Auch die Frage, ob das Privat- und Familienleben in einem Zeitpunkt entstand, in dem sich die Beteiligten ihres unsicheren Aufenthaltsstatus bewusst waren - was bei einem bloß vorläufigen Aufenthaltsrecht während des Asylverfahrens jedenfalls als gegeben angenommen werden kann - ist bei der Abwägung in Betracht zu ziehen www.ris.bka.gv.at Seite 72 von 77 Bundesverwaltungsgericht 08.11.2019

(EGMR U 24.11.1998, Mitchell gegen Vereinigtes Königreich, Nr. 40.447/98; U 05.09.2000, Solomon gegen die Niederlande, Nr. 44.328/98; 31.1.2006, U 31.01.2006, Rodrigues da Silva und Hoogkamer gegen die Niederlande, Nr. 50435/99).

Bereits vor Inkrafttreten des nunmehrigen § 9 Abs. 2 BFA-VG entwickelten die Gerichtshöfe des öffentlichen Rechts in den Erkenntnissen VfSlg. 18.224/2007 und VwGH 17.12.2007, Zl. 2006/01/0216 unter ausdrücklichen Bezug auf die Judikatur des EGMR nachstehende Leitlinien, welche im Rahmen der Interessensabwägung gem. Art. 8 Abs. 2 EMRK zu berücksichtigen sind. Nach der mittlerweile ständigen Rechtsprechung des Verwaltungsgerichtshofs ist bei der Beurteilung, ob im Falle der Erlassung einer Rückkehrentscheidung in das durch Art. 8 MRK geschützte Privat- und Familienleben des oder der Fremden eingegriffen wird, ist eine gewichtende Abwägung des öffentlichen Interesses an einer Aufenthaltsbeendigung mit den gegenläufigen privaten und familiären Interessen in Form einer Gesamtbetrachtung vorzunehmen, die auf alle Umstände des Einzelfalls Bedacht nimmt (VwGH 28.04.2014, Ra 2014/18/0146-0149, mwN). Maßgeblich sind dabei die Aufenthaltsdauer, das tatsächliche Bestehen eines Familienlebens und dessen Intensität sowie die Schutzwürdigkeit des Privatlebens, weiters der Grad der Integration des Fremden, der sich in intensiven Bindungen zu Verwandten und Freunden, der Selbsterhaltungsfähigkeit, der Schulausbildung, der Berufsausbildung, der Teilnahme am sozialen Leben, der Beschäftigung und ähnlichen Umständen manifestiert sowie die Bindungen zum Heimatstaat (VwGH 13.06.2016, Ra 2015/01/0255). Ferner sind nach der eingangs zitieren Rechtsprechung des Europäischen Gerichtshofs für Menschenrechte sowie dies Verfassungsgerichtshofs die strafgerichtliche Unbescholtenheit aber auch Verstöße gegen das Einwanderungsrecht sowie Erfordernisse der öffentlichen Ordnung und schließlich die Frage, ob das Privat- und Familienleben in einem Zeitpunkt entstand, in dem sich die Beteiligten ihres unsicheren Aufenthaltsstatus bewusst waren, bei der Abwägung in Betracht zu ziehen.
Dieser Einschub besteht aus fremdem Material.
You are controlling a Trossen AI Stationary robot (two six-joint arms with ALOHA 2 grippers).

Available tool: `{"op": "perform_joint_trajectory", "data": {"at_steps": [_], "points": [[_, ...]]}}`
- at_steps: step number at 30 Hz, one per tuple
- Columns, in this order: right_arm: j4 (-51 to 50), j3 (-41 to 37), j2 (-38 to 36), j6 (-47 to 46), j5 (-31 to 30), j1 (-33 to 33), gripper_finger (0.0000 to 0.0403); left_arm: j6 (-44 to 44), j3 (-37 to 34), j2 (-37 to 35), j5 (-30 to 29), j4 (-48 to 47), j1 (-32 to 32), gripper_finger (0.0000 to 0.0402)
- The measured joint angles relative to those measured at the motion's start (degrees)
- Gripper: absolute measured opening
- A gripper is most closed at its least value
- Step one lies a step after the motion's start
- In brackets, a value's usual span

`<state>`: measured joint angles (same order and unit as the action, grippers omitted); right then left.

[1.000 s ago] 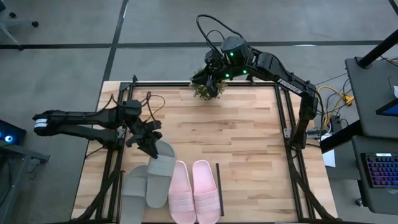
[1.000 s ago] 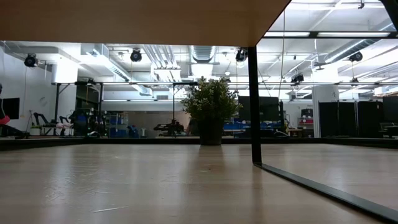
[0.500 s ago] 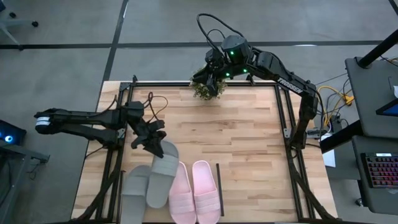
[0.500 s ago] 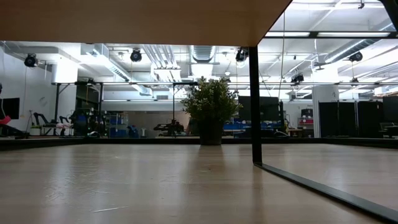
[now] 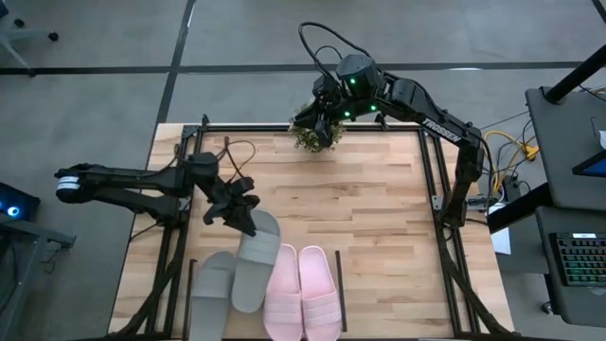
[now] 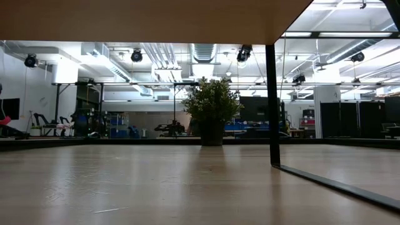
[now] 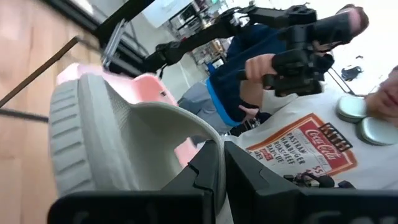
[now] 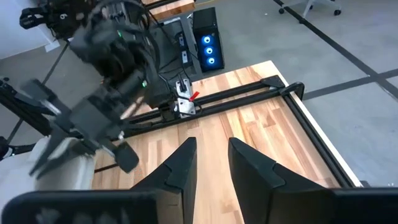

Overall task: Pick and place slides into the shelf
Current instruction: Put the gray slipper on the shelf

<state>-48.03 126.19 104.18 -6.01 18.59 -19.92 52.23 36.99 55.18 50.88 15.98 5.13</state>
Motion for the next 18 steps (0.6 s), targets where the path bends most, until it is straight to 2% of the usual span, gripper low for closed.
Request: {"op": "perform_joint_trajectory", "data": {"at_steps": [10,18], "points": [[-0.01,0.0,0.0,0.34,-0.01,0.0,0.0086,4.46,1.05,-6.82,-4.78,-0.48,-0.06,0.0],[-0.16,0.0,0.0,0.23,-0.02,0.0,0.0088,4.22,-0.7,-4.68,-4.28,-0.85,-0.37,0.0]]}}
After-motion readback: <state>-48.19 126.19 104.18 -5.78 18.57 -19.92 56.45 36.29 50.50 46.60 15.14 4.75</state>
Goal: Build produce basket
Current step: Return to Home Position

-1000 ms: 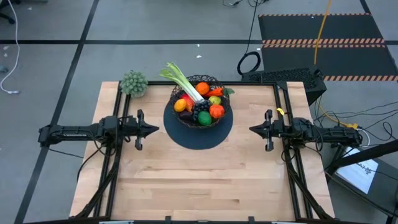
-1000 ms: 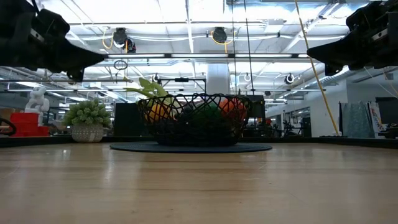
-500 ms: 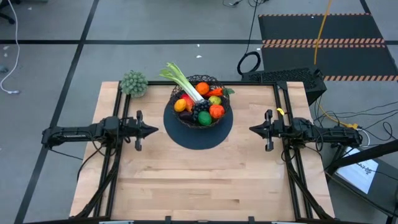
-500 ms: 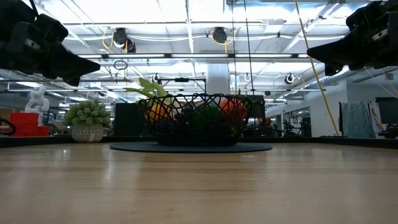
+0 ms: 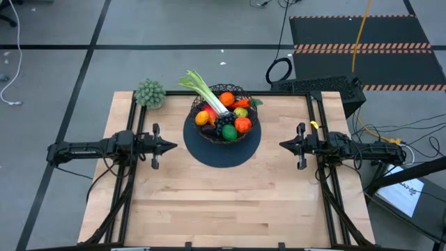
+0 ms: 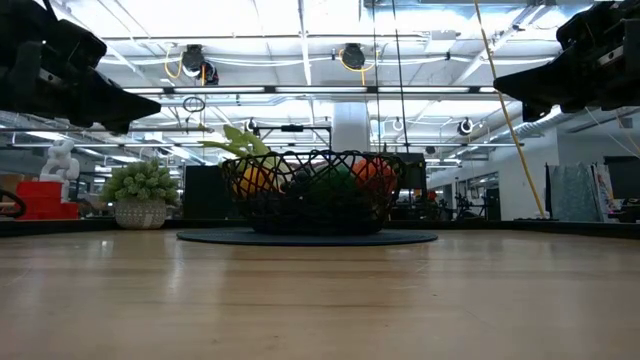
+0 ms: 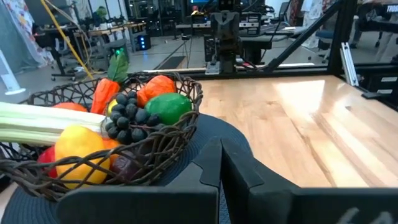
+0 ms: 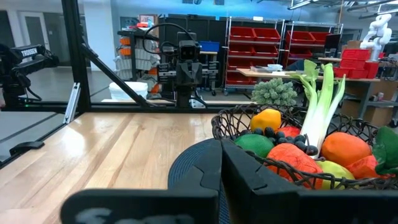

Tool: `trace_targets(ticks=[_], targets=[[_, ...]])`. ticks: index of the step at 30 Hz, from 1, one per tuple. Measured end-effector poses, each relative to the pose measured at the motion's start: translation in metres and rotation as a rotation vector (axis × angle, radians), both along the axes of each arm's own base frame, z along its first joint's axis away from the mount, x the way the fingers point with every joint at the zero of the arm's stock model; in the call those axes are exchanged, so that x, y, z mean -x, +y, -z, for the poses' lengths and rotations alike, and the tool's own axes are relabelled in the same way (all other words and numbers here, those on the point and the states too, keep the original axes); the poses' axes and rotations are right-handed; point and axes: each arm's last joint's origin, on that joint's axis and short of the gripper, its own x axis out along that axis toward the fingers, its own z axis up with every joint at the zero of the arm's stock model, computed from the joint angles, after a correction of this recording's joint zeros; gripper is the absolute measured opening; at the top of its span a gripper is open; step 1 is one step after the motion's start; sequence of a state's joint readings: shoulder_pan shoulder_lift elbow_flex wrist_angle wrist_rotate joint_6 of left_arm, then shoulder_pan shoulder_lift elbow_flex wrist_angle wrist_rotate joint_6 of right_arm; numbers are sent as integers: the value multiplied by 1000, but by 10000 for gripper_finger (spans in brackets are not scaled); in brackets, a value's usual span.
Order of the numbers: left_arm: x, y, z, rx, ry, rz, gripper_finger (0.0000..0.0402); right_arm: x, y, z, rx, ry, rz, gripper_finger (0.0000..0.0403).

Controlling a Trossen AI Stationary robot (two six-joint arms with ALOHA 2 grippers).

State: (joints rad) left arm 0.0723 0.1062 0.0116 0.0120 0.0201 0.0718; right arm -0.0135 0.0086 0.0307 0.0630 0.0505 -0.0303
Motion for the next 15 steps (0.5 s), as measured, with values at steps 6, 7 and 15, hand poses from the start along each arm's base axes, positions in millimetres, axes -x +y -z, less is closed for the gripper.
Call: trace_targets(ticks=[6,7,15], targets=[[0,0,0,2,0,-2,5,0,0,0,0,0,0,0],[0,0,0,0,0,-2,6,0,0,0,0,0,0,0],[0,0,0,1,0,-2,19,0,0,0,0,0,0,0]])
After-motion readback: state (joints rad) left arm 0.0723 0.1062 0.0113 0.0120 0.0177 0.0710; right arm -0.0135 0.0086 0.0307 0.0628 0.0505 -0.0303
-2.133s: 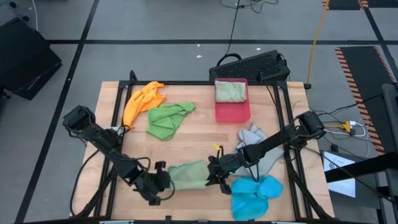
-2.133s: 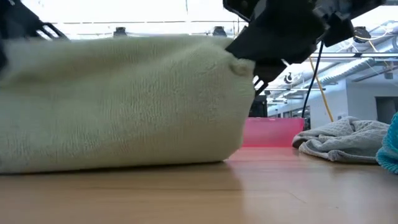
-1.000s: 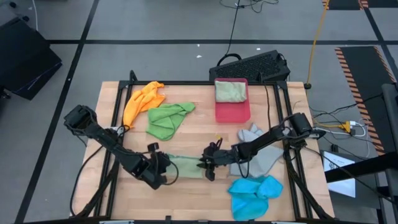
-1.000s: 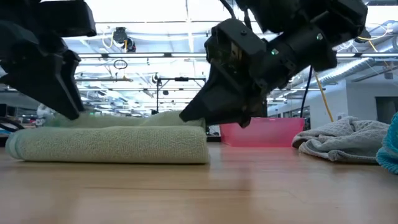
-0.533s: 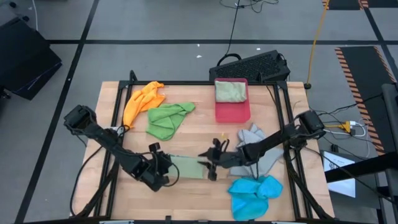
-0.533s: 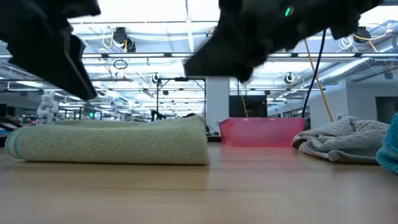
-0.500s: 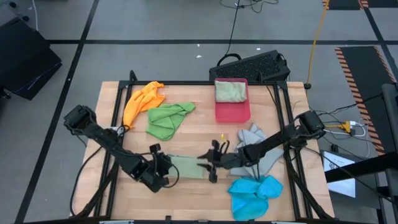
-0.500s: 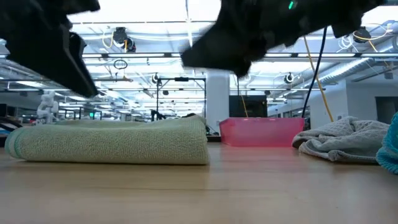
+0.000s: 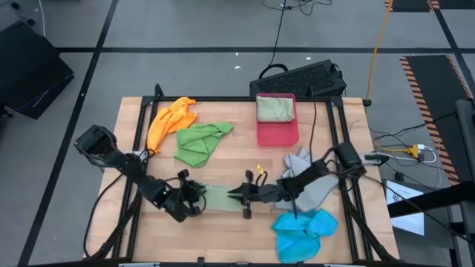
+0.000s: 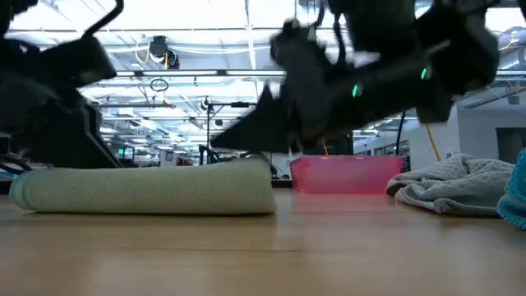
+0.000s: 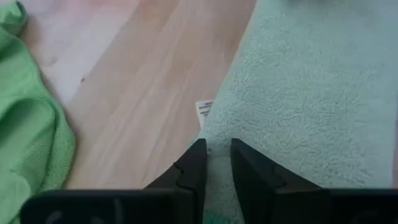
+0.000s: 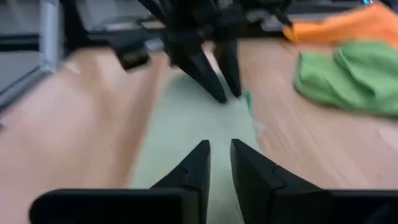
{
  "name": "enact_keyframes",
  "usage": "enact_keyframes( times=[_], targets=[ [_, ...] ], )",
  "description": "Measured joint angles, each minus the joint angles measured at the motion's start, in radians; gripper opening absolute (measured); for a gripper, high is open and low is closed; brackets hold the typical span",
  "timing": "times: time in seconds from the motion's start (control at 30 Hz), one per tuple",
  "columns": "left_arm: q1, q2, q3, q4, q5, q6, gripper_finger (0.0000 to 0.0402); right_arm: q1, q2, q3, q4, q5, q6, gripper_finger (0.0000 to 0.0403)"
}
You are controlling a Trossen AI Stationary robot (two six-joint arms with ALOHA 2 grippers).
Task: Fold microfiber towels
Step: Fold the light green microfiber cloth
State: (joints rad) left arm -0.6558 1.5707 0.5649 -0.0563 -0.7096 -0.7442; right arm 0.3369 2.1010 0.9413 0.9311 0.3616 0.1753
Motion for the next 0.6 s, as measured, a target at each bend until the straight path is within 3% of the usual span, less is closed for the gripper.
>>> enact_keyframes(
  times=[0.3, 0.6],
  targets=[
    [0.016, 0.0, -0.028, 0.072, 0.049, 0.09, 0.0072, -0.028, 0.118, 0.001, 0.012, 0.006, 0.121, 0.0017],
    [-0.004, 0.0, 0.183, -0.123, 0.055, 0.216, 0.0072, -0.028, 0.107, 0.001, -0.003, 0.004, 0.102, 0.0014]
  ],
)
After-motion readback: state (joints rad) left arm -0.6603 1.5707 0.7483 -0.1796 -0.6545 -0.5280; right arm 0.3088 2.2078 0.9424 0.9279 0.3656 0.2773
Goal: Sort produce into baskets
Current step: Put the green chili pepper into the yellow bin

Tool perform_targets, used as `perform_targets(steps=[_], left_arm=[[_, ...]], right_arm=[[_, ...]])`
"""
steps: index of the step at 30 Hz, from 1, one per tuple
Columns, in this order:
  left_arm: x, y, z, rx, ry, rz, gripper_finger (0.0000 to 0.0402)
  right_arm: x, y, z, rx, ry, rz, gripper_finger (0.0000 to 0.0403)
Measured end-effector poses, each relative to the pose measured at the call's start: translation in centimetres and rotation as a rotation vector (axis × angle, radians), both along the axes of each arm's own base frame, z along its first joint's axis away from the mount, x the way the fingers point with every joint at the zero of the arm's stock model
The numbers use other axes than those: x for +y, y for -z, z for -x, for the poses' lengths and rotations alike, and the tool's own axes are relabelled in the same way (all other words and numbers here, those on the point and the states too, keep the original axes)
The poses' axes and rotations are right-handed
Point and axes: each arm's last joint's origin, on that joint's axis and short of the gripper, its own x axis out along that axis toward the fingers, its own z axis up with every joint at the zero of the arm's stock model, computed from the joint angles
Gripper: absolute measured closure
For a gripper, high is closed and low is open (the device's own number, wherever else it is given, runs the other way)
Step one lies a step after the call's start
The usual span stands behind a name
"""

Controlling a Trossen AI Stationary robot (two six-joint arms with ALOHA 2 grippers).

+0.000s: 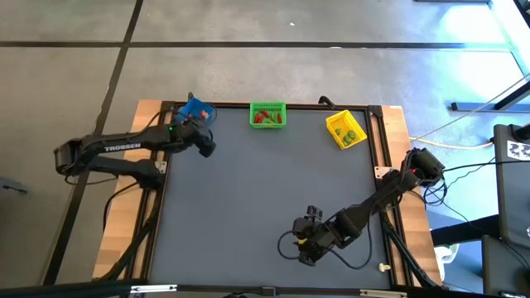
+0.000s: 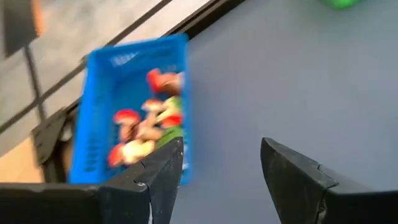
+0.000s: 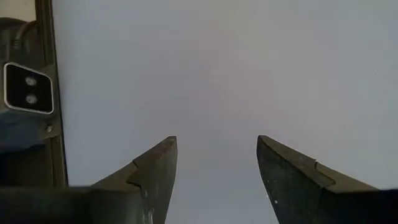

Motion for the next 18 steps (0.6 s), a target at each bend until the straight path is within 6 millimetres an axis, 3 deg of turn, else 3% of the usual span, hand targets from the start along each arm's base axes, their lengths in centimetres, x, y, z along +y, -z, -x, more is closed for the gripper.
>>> perform_targets(steps=[12, 18], left_arm=[[5.4, 2.5, 2.1, 0.042, -0.194, 0.234, 0.0192], [7.7, 1.4, 2.5, 0.001, -0.217, 0.256, 0.0192]], right_arm=[[-0.1, 0.1, 0.1, 0.0, 0.003, 0.031, 0.0183], [-0.3, 0.1, 0.1, 0.001, -0.007, 0.06, 0.0183]])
Der Verfassungsgerichtshof hat sich bereits im Erkenntnis VfSlg. 19.203/2010 eingehend mit der Frage auseinandergesetzt, unter welchen Umständen davon ausgegangen werden kann, dass das Privat- und Familienleben des Fremden in einem Zeitpunkt entstanden ist, in dem sich die Beteiligten ihres unsicheren Aufenthalts bewusst waren. Der Verfassungsgerichtshof stellt dazu fest, dass das Gewicht der Integration nicht allein deshalb als gemindert erachtet werden darf, weil ein stets unsicherer Aufenthalt des Betroffenen zugrunde liege, so dass eine Verletzung des Art. 8 EMRK durch die Ausweisung ausgeschlossen sei. Vielmehr müsse die handelnde Behörde sich dessen bewusst sein, dass es in der Verantwortung des Staates liegt, Voraussetzungen zu schaffen, um Verfahren effizient führen zu können und damit einhergehend prüfen, ob keine schuldhafte Verzögerungen eingetreten sind, die in der Sphäre des Betroffenen liegen (vgl. auch VfSlg. 19.357/2011).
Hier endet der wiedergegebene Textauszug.